Shari Bossuyt (22 ans) est exactement dans la même situation que Toon Aerts (29 ans). Elle aussi a été testée positive pour un médicament contre le cancer, le métabolite du létrozole, et elle clame également son innocence. Les deux se donnent la main à la recherche d’une explication.
La viande, le lait ou les œufs contaminés peuvent-ils expliquer le pool de dopage positif ? Yannick Prévost, gérant à la fois d’Aerts et de Bossuyt, en est convaincu. « C’est une hypothèse pour l’instant et nous devons encore la concrétiser, mais nous pensons avoir une piste. Nous savons que le métabolite du létrozole est utilisé dans la fertilisation des vaches et des moutons depuis 2019 – il existe des études scientifiques à ce sujet – et maintenant nous devons savoir si la technique est utilisée en Normandie, où ils ont tous deux été testés positifs. »
Les enquêtes montrent qu’il sera très difficile de prouver cette hypothèse. « Le létrozole n’est pas disponible dans l’élevage en Belgique », explique Hans Vanloo, vétérinaire et spécialiste des bovins à l’Université de Gand. « Le létrozole n’est pas approuvé pour une utilisation chez les animaux producteurs d’aliments et nous n’avons aucune indication qu’il soit utilisé », a déclaré la porte-parole Hélène Bonte de l’Agence fédérale pour la sécurité de la chaîne alimentaire. Vanloo : « Moi non plus, je n’ai rien trouvé tout de suite en France. Je serais surpris si le létrozole était utilisé.
C’est pourtant la piste que vont suivre Aerts et Bossuyt. Parce que c’est le seul qui reste. L’idée initiale selon laquelle Aerts aurait été testé positif en raison de suppléments nutritionnels contaminés a renoncé à l’entourage. « On a longtemps pensé ça, mais si tous les tests reviennent négatifs, il faut savoir lâcher prise », dit Prévost.

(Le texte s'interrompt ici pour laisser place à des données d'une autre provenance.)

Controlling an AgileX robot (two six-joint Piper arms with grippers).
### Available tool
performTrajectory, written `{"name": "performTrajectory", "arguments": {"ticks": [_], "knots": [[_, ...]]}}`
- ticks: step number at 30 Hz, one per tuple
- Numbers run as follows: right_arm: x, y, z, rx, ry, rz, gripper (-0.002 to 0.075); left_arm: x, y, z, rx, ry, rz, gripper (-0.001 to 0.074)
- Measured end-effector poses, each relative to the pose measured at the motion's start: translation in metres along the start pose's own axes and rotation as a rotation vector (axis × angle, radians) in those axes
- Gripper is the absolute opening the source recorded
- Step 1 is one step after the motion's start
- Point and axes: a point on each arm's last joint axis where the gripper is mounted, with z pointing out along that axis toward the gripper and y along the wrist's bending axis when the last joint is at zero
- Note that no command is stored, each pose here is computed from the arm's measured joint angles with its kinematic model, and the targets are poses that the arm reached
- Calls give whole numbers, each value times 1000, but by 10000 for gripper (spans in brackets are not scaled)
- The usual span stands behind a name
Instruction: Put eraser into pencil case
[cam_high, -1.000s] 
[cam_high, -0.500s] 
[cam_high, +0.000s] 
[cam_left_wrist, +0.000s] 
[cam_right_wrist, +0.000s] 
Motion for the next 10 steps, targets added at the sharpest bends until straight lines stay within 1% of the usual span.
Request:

C’est déjà une punition que Prévost ait deux athlètes testés positifs pour le même produit. « Ce sont les premiers cyclistes à être trouvés avec du létrozole. » Il exclut qu’ils aient triché. « C’est logique qu’il y ait un œil critique, mais ce ne sont pas des usagers dopants. Il est clair pour nous qu’il s’agit d’une contamination.
Dans le cas d’Aerts, l’UCI l’a officiellement confirmé : parce que la dose trouvée est si faible, ils supposent une « utilisation non intentionnelle ». Raison pour laquelle Aerts a été suspendu deux ans et non quatre ans. Cette peine peut encore être réduite, mais il doit alors démontrer où et comment l’infection s’est produite. « Et c’est très, très difficile », dit Prévost.
Pendant ce temps, Aerts a été mis à l’écart pendant un an et quatre mois. Parce que les fichiers sont si similaires, c’est peut-être aussi ce qui attend Bossuyt. « J’espère pour le mieux », dit-elle. « Mais je suppose le pire. »
Il y a une autre paille. Prévost a demandé à Canyon/SRAM, l’équipe de Bossuyt, si les coéquipiers qui ont couru le Tour de Normandie souhaitaient remettre un échantillon de cheveux. Si des traces de létrozole sont retrouvées chez plusieurs coureurs, cela appuierait l’hypothèse de la viande ou du lait contaminés. Prévost : « Mais d’un point de vue juridique, ce n’est pas simple. Les filles avec qui quelque chose est trouvé pourraient également être suspendues. Il doit donc être anonyme. Et qui va payer pour ces tests ?
Prévost : « Ce que nous faisons maintenant est en fait un appel à l’aide : aidez-nous ! Nous appelons l’UCI, l’AMA et l’ONAD Flandre à se joindre à nous pour rechercher la cause de la contamination. Et nous espérons que le bon sens, que les autorités se rendent compte qu’il y a un problème sous-jacent ici et qu’une réduction de peine est donc possible.